エレーナ・ヴラディーミロヴナ
Елена Владимировна, Ελένη Βλαδιμήροβνα ιης Ρωσίας
大公女 великая княжна
ギリシャのプリンセス Πριγκίττισσα της Ελλάδας (1902-)
生:1882.01.17/01.29−ツァールスコエ・セロー
没:1957.03.13(享年75)−アテネ(ギリシャ)
父:ヴラディーミル・アレクサンドロヴィチ大公 1847-1909 (皇帝アレクサンドル2世・ニコラーエヴィチ)
母:マリーヤ・パーヴロヴナ大公妃 1854-1920 (メクレンブルク=シュヴェリーン大公フリードリヒ・フランツ2世)
婚約:
& マクシミリアン 1867-1929 (ヴィルヘルム・フォン・バーデン)
結婚:1902−ツァールスコエ・セロー
& ニコラオス 1872-1938 (ギリシャ王ゲオルギオス1世 & オリガ・コンスタンティーノヴナ大公女)
子:
名 | 生没年 | 結婚 | 結婚相手 | 生没年 | その親・肩書き | 身分 | |
---|---|---|---|---|---|---|---|
ニコラオスと | |||||||
1 | オルガ | 1903-97 | 1923 | パヴレ | 1893-1976 | ユーゴスラヴィア摂政公 | 君主 |
2 | エリサーベト | 1904-55 | 1934 | カール | 1900-67 | テーリンク=イェッテンバハ伯 | ドイツ貴族 |
3 | マリーナ | 1906-68 | 1934 | ケント公ジョージ | 1902-42 | イギリス王ジョージ5世 | 君主 |
ヴラディーミロヴィチ。ヴラディーミル・アレクサンドロヴィチ大公の第五子(長女)。
皇帝ニコライ2世・アレクサンドロヴィチの従姉妹。
幼い頃から激しい性格だったらしい。肖像画のためポーズをとっていた4歳の時のこと、ふとしたことで激怒したエレーナ・ヴラディーミロヴナ大公女はペーパーナイフで乳母に、続いて画家に襲いかかったという。
長じても、母親の血を継いだのか、尊大で、ひんしゅくを買うこともあったらしい。
一旦マクシミリアン・フォン・バーデンと婚約するが、一方的に婚約を破棄される。あるいはエレーナ・ヴラディーミロヴナ大公女の性格が災いしたのかもしれない。
マクシミリアン(マックス)はのちにブラウンシュヴァイク=ヴォルフェンビュッテル公女と結婚したが、エレーナ・ヴラディーミロヴナ大公女に比べて家格や地位はむしろ劣るし、政治的なメリットも小さい(たまたま義弟がその後ドイツ皇帝の娘と結婚)。
なお、マックスはのちにドイツ帝国最後の宰相となった。
ニコラオス王子は1900年にプロポーズしたが、母マリーヤ・パーヴロヴナ大公妃がこれに反対したと言われる。その理由は、ニコラオス王子が長男ではないからだとされる。しかしそれは少々おかしい。マクシミリアンとて分家の出で、バーデン大公位継承権は第5位だったのだから。
いずれにせよ、この結婚は幸福なものであったと言われる。
第2共和制(1924-35)では、フランスに亡命。ここで亡命ロシア人の活動とかかわりを持つ(長兄キリール・ヴラディーミロヴィチ大公もフランスに亡命していた)。特に亡命ロシア人への慈善活動に積極的に加わった。

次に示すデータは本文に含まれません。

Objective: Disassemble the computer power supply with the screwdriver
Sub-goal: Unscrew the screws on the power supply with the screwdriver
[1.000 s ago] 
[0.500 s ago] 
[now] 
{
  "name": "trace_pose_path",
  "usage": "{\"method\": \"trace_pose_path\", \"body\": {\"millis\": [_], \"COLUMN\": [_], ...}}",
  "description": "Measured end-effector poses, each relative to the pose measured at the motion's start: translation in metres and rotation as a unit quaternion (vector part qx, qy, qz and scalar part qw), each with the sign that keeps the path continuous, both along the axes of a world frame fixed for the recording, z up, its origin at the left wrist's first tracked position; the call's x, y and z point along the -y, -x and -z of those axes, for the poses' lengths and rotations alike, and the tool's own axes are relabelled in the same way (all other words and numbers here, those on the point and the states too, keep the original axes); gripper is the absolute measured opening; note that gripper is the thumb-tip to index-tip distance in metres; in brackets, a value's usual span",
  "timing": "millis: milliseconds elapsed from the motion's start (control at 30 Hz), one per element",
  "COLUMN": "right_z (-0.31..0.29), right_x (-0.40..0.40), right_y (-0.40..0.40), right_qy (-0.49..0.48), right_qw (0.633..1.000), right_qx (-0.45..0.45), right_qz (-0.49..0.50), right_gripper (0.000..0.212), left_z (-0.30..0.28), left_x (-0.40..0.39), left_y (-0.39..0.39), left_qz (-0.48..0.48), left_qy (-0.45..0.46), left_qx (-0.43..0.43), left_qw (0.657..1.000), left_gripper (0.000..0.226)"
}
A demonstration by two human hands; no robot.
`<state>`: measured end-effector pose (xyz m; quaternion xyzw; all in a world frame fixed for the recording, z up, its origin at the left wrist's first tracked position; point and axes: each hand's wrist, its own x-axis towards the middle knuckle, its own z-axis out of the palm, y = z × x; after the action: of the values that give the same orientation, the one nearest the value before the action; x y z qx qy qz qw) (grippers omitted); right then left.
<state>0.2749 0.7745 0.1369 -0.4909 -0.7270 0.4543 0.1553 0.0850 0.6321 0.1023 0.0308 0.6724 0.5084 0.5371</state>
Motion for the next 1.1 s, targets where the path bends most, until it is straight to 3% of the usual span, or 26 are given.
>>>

とはいえギリシャもロシアも君主制を棄てて、収入のなくなったエレーナ・ヴラディーミロヴナ大公妃も豊かではなく、夫ニコラオスの絵とエレーナ・ヴラディーミロヴナ大公女の宝石コレクションが主な収入源だった。
1935年の王政復古を受けて、1936年にギリシャに帰国。
以前の亡命生活がよほどこたえたのか、第二次世界大戦中は、ギリシャ王家の亡命中(1941-46)もギリシャにとどまった。